Christianity and monarchism are elements of Western civilization, and both patriarchal. Nothing has to be traced.
“Western civilisation” is a weasel concept, meaning different things to different people at different times. You have to pin it down. “Western Civilisation” naturally must include Donald Trump, Karl Marx, and Andrea Dworkin. Their ideologies do not cohere at all.
When they say the patriarchy they mean the patriarchy. When I say I’m opposed to patriarchy I mean I’m opposed to patriarchy. Oh, I’m actually opposed to “Western Civilisation”? Wtf does that even mean?
Marx And Dworkin, at least (and I think the case could be made for Trump, too) were dissenters against what they saw as dominant in their society, so even if we accept that their society must be identical to the whole scope of “Western Civilization”, the fact that they don't, along with Trump, have a single cohesive viewpoint doesn't in any way contradict the idea of Western Civilization as a coherent concept. (In fact, I don't think any of the three would disagree with the idea that patriarchy is deeply embedded in Western Civilization; Dworkin clearly saw that as a problem, Marx & Engels in passing discusses it as an effect of capitalism in the Communist Manifesto, and it seems to be one of the points on which Trump, even if a dissenter in other areas, is quite enamored with about his social milieu.)

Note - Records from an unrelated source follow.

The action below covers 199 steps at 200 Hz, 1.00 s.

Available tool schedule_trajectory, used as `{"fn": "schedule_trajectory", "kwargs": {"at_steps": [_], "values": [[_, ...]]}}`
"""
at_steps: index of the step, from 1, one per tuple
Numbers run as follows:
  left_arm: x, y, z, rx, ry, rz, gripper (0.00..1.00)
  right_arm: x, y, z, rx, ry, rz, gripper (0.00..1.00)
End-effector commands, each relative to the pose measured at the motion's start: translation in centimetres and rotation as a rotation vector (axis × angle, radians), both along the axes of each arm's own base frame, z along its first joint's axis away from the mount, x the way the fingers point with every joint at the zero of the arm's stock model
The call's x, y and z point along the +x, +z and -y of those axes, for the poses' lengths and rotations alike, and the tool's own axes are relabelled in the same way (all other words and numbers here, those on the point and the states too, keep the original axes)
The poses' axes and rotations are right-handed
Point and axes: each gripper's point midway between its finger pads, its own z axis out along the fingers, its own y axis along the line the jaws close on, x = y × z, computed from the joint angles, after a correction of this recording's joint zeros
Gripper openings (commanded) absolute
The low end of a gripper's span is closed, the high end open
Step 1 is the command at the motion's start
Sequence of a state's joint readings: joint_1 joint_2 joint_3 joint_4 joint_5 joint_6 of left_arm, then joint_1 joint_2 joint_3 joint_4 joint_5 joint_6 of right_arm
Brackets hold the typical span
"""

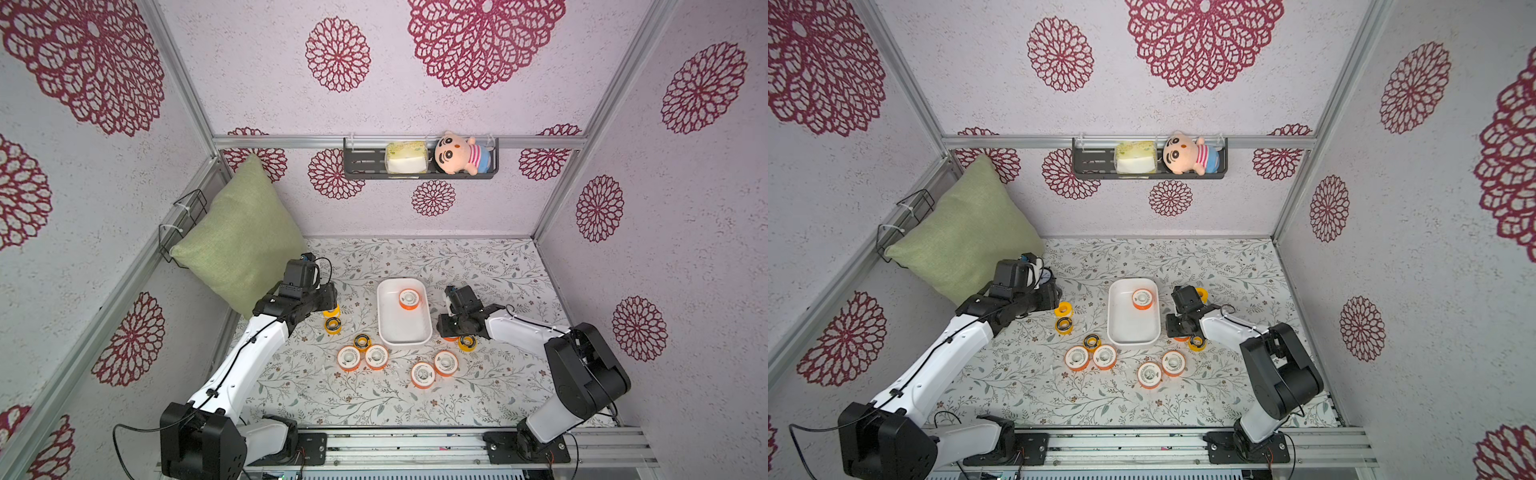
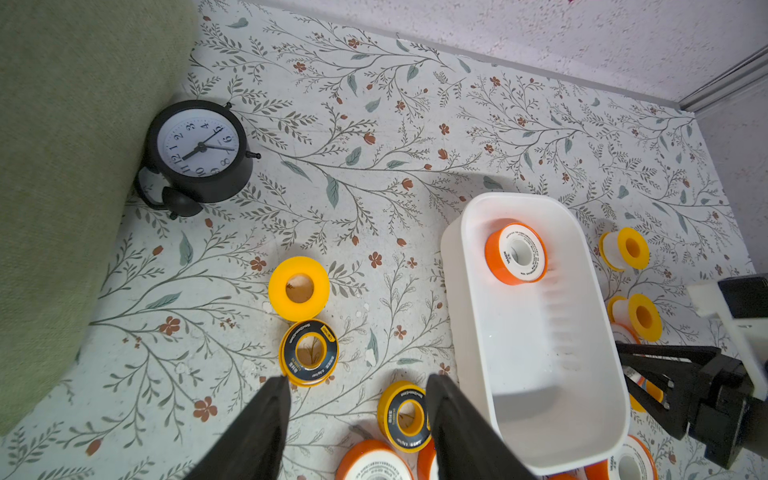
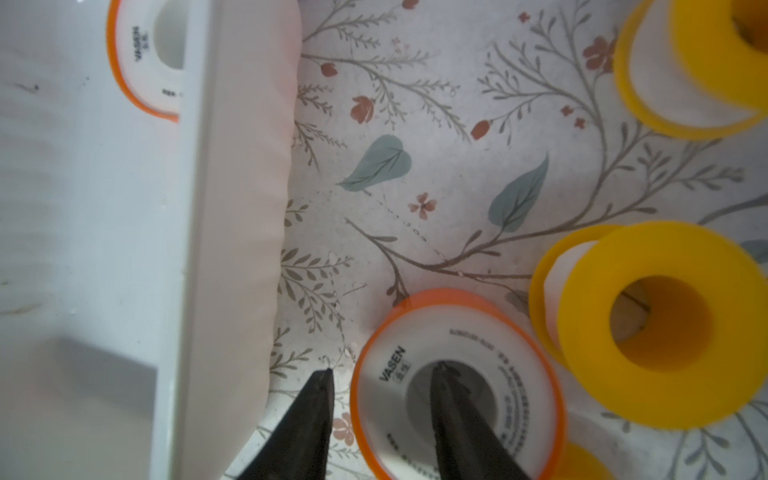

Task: Put the sealing tape into the storage box
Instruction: Pick up the sealing tape at the center of the board.

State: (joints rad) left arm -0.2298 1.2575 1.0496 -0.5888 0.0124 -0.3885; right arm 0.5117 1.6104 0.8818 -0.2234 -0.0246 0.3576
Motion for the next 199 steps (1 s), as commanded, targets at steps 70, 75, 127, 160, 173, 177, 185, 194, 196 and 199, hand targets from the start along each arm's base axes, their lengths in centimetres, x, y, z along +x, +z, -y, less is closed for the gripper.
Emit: {"fn": "schedule_trajectory", "kwargs": {"at_steps": [70, 75, 127, 160, 173, 177, 185, 194, 196, 199], "values": [[0.5, -0.3, -0.3, 0.015, -0.001, -0.005, 0.59, 0.4, -1.4, 0.4, -0.122, 0.018, -0.016, 0.42], [0.5, -0.3, -0.2, 0.015, -0.002, -0.005, 0.59, 0.4, -1.6, 0.3, -0.126, 0.019, -0.019, 0.41], [0.5, -0.4, -0.3, 0.017, -0.001, -0.008, 0.59, 1.2, -0.7, -0.3, -0.091, 0.003, 0.017, 0.23], [0.6, -0.5, -0.2, 0.014, -0.004, -0.011, 0.59, 2.2, 2.7, -1.7, 0.026, -0.001, 0.099, 0.19], [0.6, -0.6, 0.1, 0.003, -0.017, -0.015, 0.59, 2.6, 3.8, -1.6, 0.056, -0.015, 0.121, 0.19], [0.6, -0.8, 0.3, -0.003, -0.023, -0.019, 0.59, 2.7, 4.1, -1.5, 0.062, -0.021, 0.129, 0.19], [0.6, -0.9, 0.7, -0.017, -0.037, -0.023, 0.59, 2.9, 4.8, -1.3, 0.072, -0.032, 0.147, 0.18], [0.6, -1.2, 1.0, -0.036, -0.045, -0.034, 0.59, 3.1, 5.6, -1.1, 0.078, -0.042, 0.164, 0.18], [0.6, -1.3, 1.2, -0.043, -0.048, -0.039, 0.59, 3.1, 5.7, -1.1, 0.08, -0.042, 0.168, 0.18], [0.6, -1.4, 1.4, -0.053, -0.054, -0.042, 0.59, 3.2, 6.0, -1.0, 0.081, -0.045, 0.174, 0.18]]}}
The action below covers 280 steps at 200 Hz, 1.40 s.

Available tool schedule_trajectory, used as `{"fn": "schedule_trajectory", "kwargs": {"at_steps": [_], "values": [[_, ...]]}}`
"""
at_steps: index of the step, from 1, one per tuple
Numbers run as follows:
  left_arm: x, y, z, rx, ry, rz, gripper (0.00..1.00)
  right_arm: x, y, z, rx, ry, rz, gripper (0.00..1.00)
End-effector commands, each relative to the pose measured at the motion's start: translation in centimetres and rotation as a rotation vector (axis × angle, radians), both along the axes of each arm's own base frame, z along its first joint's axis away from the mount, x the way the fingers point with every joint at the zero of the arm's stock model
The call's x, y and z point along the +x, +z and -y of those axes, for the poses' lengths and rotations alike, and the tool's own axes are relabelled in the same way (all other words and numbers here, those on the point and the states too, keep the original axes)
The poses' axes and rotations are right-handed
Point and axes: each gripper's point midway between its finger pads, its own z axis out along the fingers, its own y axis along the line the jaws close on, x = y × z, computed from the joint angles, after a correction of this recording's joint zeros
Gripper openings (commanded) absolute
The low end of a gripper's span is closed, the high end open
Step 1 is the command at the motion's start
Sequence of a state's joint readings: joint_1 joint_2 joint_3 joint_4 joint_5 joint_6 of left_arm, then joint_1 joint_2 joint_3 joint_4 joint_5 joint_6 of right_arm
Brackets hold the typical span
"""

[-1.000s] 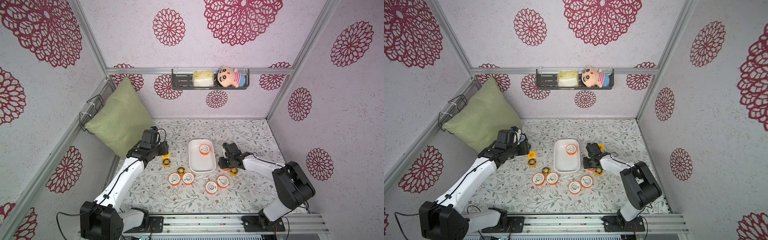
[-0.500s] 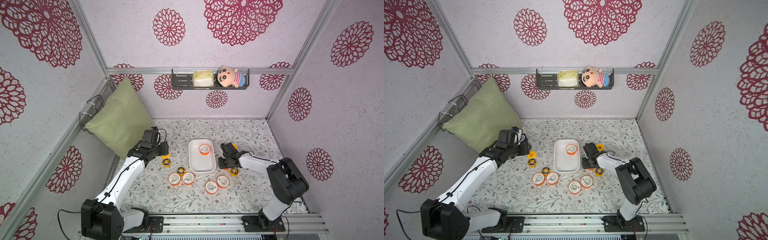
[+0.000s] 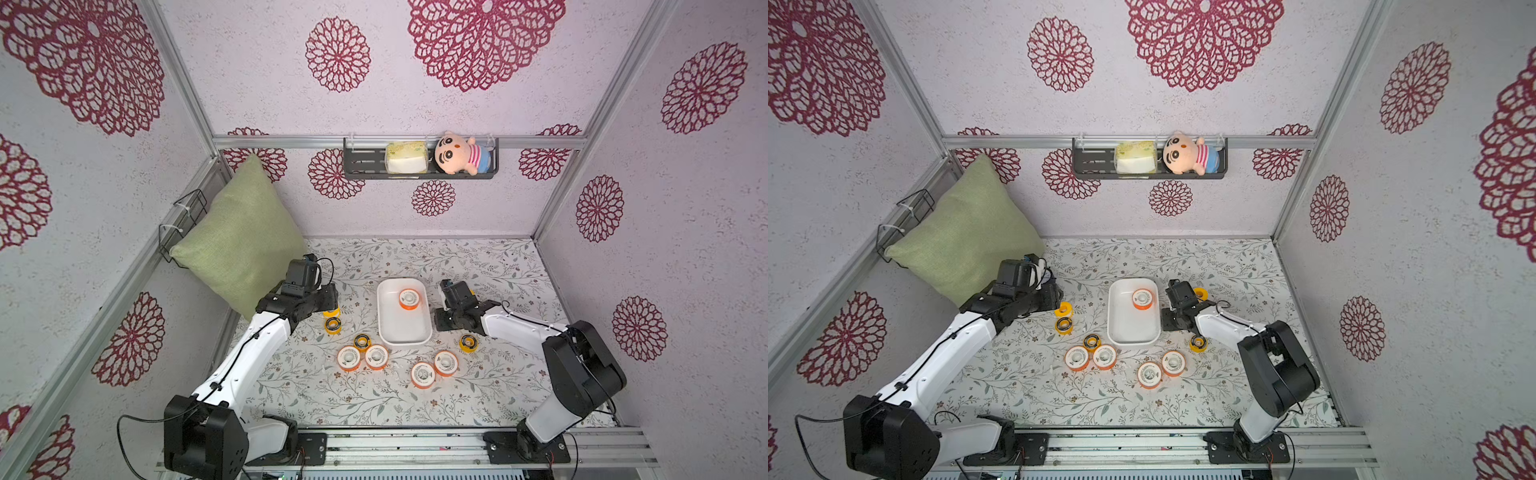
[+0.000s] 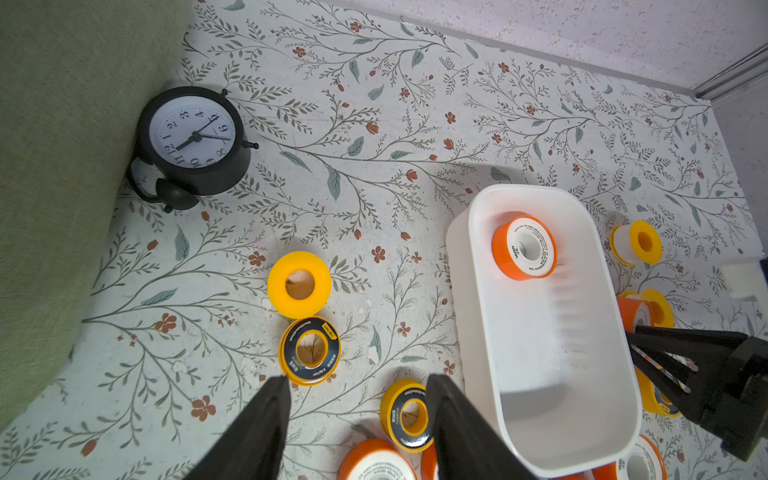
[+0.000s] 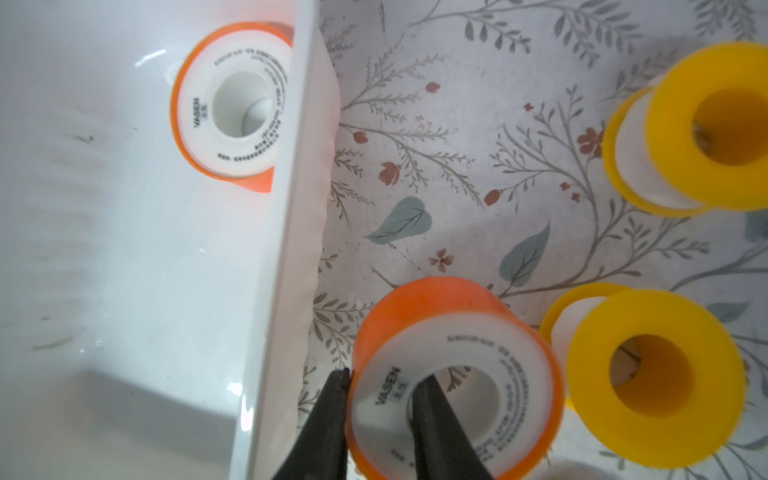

Trump and Dworkin are key parts of Western Civilisation, and I think it's undebatable that their ideology and theory do not cohere.
For Peterson 'Western Civilisation' clearly entails a very specific account of the role of certain people in developing our notions of things like liberty, empiricism, and individualism. Others are free to invoke in their idea of 'Western Civilisation' the role of certain people in practicing slavery, genocide, and colonialism.
Not that this article gets stoicism right either.